Please backport ansible 1.4.3+dfsg-1 (universe) from trusty

Trusty has 1.4.0 now.

We should backport it al lthe way to precise as the current version in backports has some security issues, notably:

- http://cve.mitre.org/cgi-bin/cvename.cgi?name=CVE-2013-4259
- http://cve.mitre.org/cgi-bin/cvename.cgi?name=CVE-2013-4260
- https://access.redhat.com/security/cve/CVE-2013-2233

I build and tested 1.4.0 and it works fine for me. I will update the description of the bugreport to reflect this.

I can push 1.4 into saucy-backports (and eventually the other releases) but the security fix should really end up in saucy-security too.

http://blog.ansibleworks.com/2013/11/21/ansible-1-4-released/

@Felix: Thanks, it would be nice get 1.4 into backports.

As for the security issue, I opened a bug some days ago:
  https://bugs.launchpad.net/ubuntu/+source/ansible/+bug/1256068
once I find the diff I will work on a debdiff for this too.

We should also backport to the other ubuntu versions. I am happy to do the testing there too.

Hello - is there anything I can do to help this backport along?

It would be really great if a more recent version of ansible could be made available via backports.

Oops sorry, will look in a minute.

Yep, looks good - accepted. Thanks.

Iain, is there a service to check package version against upstream and request backport for minor versions from web interface?

On Tue, Jan 07, 2014 at 10:25:09AM -0000, anatoly techtonik wrote:
> Iain, is there a service to check package version against upstream and
> request backport for minor versions from web interface?

No.

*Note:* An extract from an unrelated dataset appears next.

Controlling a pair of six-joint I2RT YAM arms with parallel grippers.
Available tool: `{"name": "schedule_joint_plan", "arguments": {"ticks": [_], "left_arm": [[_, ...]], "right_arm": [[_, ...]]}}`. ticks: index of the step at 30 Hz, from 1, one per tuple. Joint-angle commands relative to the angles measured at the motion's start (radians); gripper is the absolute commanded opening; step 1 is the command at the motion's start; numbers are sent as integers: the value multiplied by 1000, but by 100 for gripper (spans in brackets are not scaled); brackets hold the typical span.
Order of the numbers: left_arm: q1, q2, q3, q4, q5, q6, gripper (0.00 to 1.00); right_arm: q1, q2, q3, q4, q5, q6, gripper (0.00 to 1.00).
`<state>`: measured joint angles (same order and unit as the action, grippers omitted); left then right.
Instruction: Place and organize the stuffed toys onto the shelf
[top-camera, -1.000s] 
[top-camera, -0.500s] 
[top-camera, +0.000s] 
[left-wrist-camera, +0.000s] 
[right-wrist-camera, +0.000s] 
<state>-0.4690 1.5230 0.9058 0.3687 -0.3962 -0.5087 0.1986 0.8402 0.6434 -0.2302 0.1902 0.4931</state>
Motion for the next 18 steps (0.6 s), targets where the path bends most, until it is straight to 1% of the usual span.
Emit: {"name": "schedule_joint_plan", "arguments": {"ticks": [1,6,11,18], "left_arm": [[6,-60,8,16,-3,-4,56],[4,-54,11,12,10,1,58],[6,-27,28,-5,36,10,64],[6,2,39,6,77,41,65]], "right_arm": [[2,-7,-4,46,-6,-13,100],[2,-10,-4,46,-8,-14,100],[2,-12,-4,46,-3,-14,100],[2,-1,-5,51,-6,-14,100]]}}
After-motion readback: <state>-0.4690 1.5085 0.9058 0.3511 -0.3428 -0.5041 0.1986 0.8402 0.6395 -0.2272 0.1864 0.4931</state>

You can check package versions at

  http://launchpad.net/ubuntu/+source/<packagename>

And request backports using the `requestbackport' tool.

  https://wiki.ubuntu.com/UbuntuBackports#Requesting_a_Backport

--
Iain Lane [ <email address hidden> ]
Debian Developer [ <email address hidden> ]
Ubuntu Developer [ <email address hidden> ]

Thanks. Now I am sure that I've not missed anything.

I found the site I was thinking about - https://merges.ubuntu.com/ - thought that it also monitors upstream changes. I remember there was something like this somewhere..

I also tested the current trusty version against:

* raring:
[x] Package builds without modification
[x] ansible-node-fireball installs cleanly and runs
[x] ansible installs cleanly and runs
[x] ansible-fireball installs cleanly and runs
[x] ansible-doc installs cleanly and runs

* quantal:
[x] Package builds without modification
[x] ansible-node-fireball installs cleanly and runs
[x] ansible installs cleanly and runs
[x] ansible-fireball installs cleanly and runs
[x] ansible-doc installs cleanly and runs

* precise:
[x] Package builds without modification
[x] ansible-node-fireball installs cleanly and runs
[x] ansible installs cleanly and runs
[x] ansible-fireball installs cleanly and runs
[x] ansible-doc installs cleanly and runs

Would be great to get the backports here as well as 1.1 has two CVEs attached to it that are fixed in 1.2.3+
(and therefore in the 1.4.3 version that I would like to see backported :)

The diff between 1.4.3 and 1.4.4 looks fairly small. I guess we should just backport that instead?

@felix: yes indeed, that is preferable, the changes are very isolated to the "pip" extension module in ansible so super low risk if we pick 1.4.4 instead of 1.4.3.

@Felix: ... and thanks a lot of your review :) !

Great, I've pushed 1.4.4 to all 4 series.